## Problem
Please transcribe the lines below exactly, and leave every image behind.

━━━━━ Provided data ━━━━━

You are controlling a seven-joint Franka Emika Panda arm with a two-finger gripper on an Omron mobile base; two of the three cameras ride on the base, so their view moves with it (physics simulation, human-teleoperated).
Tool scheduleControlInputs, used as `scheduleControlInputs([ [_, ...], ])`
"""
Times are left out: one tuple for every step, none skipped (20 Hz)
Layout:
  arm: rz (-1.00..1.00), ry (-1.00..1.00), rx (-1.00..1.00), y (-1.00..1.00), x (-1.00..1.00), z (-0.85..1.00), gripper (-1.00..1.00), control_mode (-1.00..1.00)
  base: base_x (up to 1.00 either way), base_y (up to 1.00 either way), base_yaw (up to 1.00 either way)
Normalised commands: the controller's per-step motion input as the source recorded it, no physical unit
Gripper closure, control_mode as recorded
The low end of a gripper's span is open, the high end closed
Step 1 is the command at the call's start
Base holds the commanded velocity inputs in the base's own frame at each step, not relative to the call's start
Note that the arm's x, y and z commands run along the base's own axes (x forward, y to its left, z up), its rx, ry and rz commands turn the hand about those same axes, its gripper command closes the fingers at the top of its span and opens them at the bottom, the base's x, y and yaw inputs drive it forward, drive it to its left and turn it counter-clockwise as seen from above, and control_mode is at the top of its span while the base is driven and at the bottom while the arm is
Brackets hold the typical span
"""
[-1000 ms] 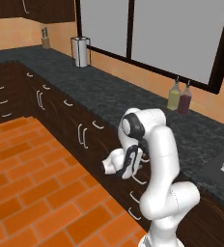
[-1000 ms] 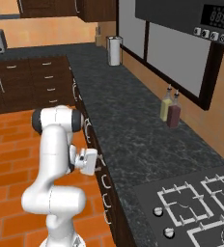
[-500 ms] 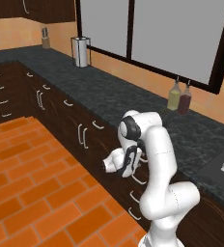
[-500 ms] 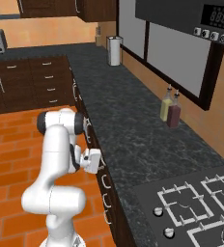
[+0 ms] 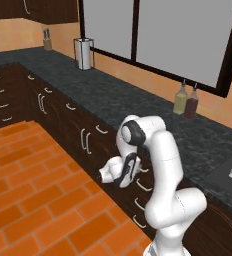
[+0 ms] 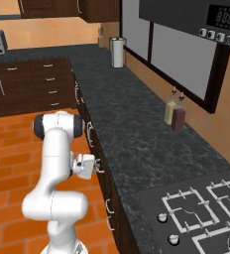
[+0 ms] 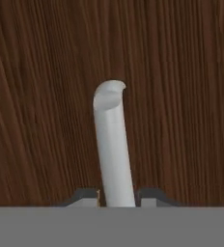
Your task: Take a straw from the drawer in front and place it inside the glass cup on the dining counter.
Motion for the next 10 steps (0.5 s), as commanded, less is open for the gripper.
scheduleControlInputs([
  [0.06,-0.10,0.01,0.99,-0.94,0.00,1.00,-1.00,0.00,0.00,0.00],
  [0.08,-0.08,0.01,1.00,-0.92,0.00,1.00,-1.00,0.00,0.00,0.00],
  [0.09,-0.06,0.02,1.00,-0.90,0.00,1.00,-1.00,0.00,0.00,0.00],
  [0.09,-0.05,0.02,1.00,-0.88,0.00,1.00,-1.00,0.00,0.00,0.00],
  [0.09,-0.03,0.03,1.00,-0.84,0.00,1.00,-1.00,0.00,0.00,0.00],
  [0.09,0.00,0.04,1.00,-0.76,0.00,1.00,-1.00,0.00,0.00,0.00],
  [0.09,0.00,0.05,1.00,-0.74,0.00,1.00,-1.00,0.00,0.00,0.00],
  [0.09,0.00,0.07,1.00,-0.71,0.00,1.00,-1.00,0.00,0.00,0.00],
  [0.09,0.00,0.09,1.00,-0.68,0.00,1.00,-1.00,0.00,0.00,0.00],
  [0.10,0.00,0.11,1.00,-0.63,0.01,1.00,-1.00,0.00,0.00,0.00],
])
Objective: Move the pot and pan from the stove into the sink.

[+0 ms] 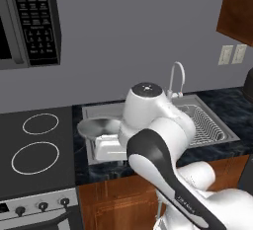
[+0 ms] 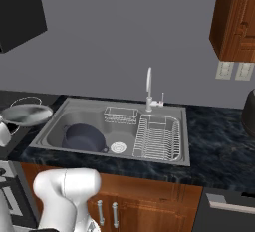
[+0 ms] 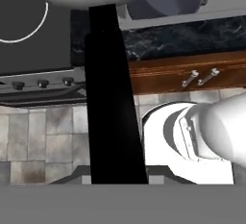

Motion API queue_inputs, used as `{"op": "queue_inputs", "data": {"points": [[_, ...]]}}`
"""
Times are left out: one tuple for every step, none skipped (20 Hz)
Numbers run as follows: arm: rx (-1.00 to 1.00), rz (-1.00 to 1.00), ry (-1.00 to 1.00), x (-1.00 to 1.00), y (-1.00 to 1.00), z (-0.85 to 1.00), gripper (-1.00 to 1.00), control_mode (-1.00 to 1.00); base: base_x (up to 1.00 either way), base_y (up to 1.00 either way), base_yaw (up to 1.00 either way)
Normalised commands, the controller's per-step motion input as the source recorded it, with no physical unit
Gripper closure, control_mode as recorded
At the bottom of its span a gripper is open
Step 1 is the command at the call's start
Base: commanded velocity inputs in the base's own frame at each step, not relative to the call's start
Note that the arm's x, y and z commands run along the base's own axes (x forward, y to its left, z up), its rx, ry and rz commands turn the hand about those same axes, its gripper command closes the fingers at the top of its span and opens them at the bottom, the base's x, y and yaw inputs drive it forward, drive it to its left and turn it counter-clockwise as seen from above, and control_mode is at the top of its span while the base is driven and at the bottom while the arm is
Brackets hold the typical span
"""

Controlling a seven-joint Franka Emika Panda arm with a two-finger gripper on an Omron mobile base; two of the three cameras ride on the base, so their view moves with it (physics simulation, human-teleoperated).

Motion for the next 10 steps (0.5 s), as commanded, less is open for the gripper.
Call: {"op": "queue_inputs", "data": {"points": [[0.01, -0.15, 0.18, 0.0, -0.83, 0.25, 1.0, -1.0, 0.0, 0.0, 0.0], [0.01, -0.15, 0.18, 0.0, -0.83, 0.23, 1.0, -1.0, 0.0, 0.0, 0.0], [0.01, -0.15, 0.17, 0.0, -0.84, 0.2, 1.0, -1.0, 0.0, 0.0, 0.0], [0.02, -0.14, 0.17, 0.0, -0.86, 0.2, 1.0, -1.0, 0.0, 0.0, 0.0], [0.04, -0.13, 0.17, 0.0, -0.87, 0.2, 1.0, -1.0, 0.0, 0.0, 0.0], [0.04, -0.13, 0.16, 0.0, -0.87, 0.2, 1.0, -1.0, 0.0, 0.0, 0.0], [0.05, -0.13, 0.15, 0.0, -0.86, 0.19, 1.0, -1.0, 0.0, 0.0, 0.0], [0.05, -0.12, 0.14, 0.0, -0.85, 0.18, 1.0, -1.0, 0.0, 0.0, 0.0], [0.06, -0.11, 0.12, 0.0, -0.85, 0.17, 1.0, -1.0, 0.0, 0.0, 0.0], [0.07, -0.11, 0.11, 0.0, -0.84, 0.18, 1.0, -1.0, 0.0, 0.0, 0.0]]}}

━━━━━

## Problem solution
You are controlling a seven-joint Franka Emika Panda arm with a two-finger gripper on an Omron mobile base; two of the three cameras ride on the base, so their view moves with it (physics simulation, human-teleoperated).
Tool scheduleControlInputs, used as `scheduleControlInputs([ [_, ...], ])`
"""
Times are left out: one tuple for every step, none skipped (20 Hz)
Layout:
  arm: rz (-1.00..1.00), ry (-1.00..1.00), rx (-1.00..1.00), y (-1.00..1.00), x (-1.00..1.00), z (-0.85..1.00), gripper (-1.00..1.00), control_mode (-1.00..1.00)
  base: base_x (up to 1.00 either way), base_y (up to 1.00 either way), base_yaw (up to 1.00 either way)
Normalised commands: the controller's per-step motion input as the source recorded it, no physical unit
Gripper closure, control_mode as recorded
The low end of a gripper's span is open, the high end closed
Step 1 is the command at the call's start
Base holds the commanded velocity inputs in the base's own frame at each step, not relative to the call's start
Note that the arm's x, y and z commands run along the base's own axes (x forward, y to its left, z up), its rx, ry and rz commands turn the hand about those same axes, its gripper command closes the fingers at the top of its span and opens them at the bottom, the base's x, y and yaw inputs drive it forward, drive it to its left and turn it counter-clockwise as seen from above, and control_mode is at the top of its span while the base is driven and at the bottom while the arm is
Brackets hold the typical span
"""
[-1000 ms] 
[-1000 ms] 
[-500 ms] 
[-500 ms] 
[+0 ms] 
[+0 ms] 
[+0 ms] 
Your task: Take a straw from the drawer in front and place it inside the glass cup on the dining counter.
Motion for the next 10 steps (0.5 s), as commanded, less is open for the gripper.
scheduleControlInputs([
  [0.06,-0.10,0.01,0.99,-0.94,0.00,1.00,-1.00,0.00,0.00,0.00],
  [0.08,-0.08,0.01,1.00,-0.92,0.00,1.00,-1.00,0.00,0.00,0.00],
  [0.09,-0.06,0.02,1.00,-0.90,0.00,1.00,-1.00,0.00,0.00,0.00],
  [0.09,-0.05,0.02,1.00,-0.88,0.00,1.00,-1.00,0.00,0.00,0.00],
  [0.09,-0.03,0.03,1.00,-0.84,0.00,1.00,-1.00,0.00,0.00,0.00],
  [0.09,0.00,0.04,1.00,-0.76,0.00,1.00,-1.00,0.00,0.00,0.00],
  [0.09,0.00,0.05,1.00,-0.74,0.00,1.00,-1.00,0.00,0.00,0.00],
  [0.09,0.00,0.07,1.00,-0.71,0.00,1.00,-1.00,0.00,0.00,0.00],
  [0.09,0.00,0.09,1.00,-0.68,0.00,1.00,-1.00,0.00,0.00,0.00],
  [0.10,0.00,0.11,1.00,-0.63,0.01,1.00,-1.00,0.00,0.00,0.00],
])
Objective: Move the pot and pan from the stove into the sink.

[+0 ms] 
[+0 ms] 
[+0 ms] 

Motion API queue_inputs, used as `{"op": "queue_inputs", "data": {"points": [[_, ...]]}}`
"""
Times are left out: one tuple for every step, none skipped (20 Hz)
Numbers run as follows: arm: rx (-1.00 to 1.00), rz (-1.00 to 1.00), ry (-1.00 to 1.00), x (-1.00 to 1.00), y (-1.00 to 1.00), z (-0.85 to 1.00), gripper (-1.00 to 1.00), control_mode (-1.00 to 1.00); base: base_x (up to 1.00 either way), base_y (up to 1.00 either way), base_yaw (up to 1.00 either way)
Normalised commands, the controller's per-step motion input as the source recorded it, with no physical unit
Gripper closure, control_mode as recorded
At the bottom of its span a gripper is open
Step 1 is the command at the call's start
Base: commanded velocity inputs in the base's own frame at each step, not relative to the call's start
Note that the arm's x, y and z commands run along the base's own axes (x forward, y to its left, z up), its rx, ry and rz commands turn the hand about those same axes, its gripper command closes the fingers at the top of its span and opens them at the bottom, the base's x, y and yaw inputs drive it forward, drive it to its left and turn it counter-clockwise as seen from above, and control_mode is at the top of its span while the base is driven and at the bottom while the arm is
Brackets hold the typical span
"""

Controlling a seven-joint Franka Emika Panda arm with a two-finger gripper on an Omron mobile base; two of the three cameras ride on the base, so their view moves with it (physics simulation, human-teleoperated).

Motion for the next 10 steps (0.5 s), as commanded, less is open for the gripper.
Call: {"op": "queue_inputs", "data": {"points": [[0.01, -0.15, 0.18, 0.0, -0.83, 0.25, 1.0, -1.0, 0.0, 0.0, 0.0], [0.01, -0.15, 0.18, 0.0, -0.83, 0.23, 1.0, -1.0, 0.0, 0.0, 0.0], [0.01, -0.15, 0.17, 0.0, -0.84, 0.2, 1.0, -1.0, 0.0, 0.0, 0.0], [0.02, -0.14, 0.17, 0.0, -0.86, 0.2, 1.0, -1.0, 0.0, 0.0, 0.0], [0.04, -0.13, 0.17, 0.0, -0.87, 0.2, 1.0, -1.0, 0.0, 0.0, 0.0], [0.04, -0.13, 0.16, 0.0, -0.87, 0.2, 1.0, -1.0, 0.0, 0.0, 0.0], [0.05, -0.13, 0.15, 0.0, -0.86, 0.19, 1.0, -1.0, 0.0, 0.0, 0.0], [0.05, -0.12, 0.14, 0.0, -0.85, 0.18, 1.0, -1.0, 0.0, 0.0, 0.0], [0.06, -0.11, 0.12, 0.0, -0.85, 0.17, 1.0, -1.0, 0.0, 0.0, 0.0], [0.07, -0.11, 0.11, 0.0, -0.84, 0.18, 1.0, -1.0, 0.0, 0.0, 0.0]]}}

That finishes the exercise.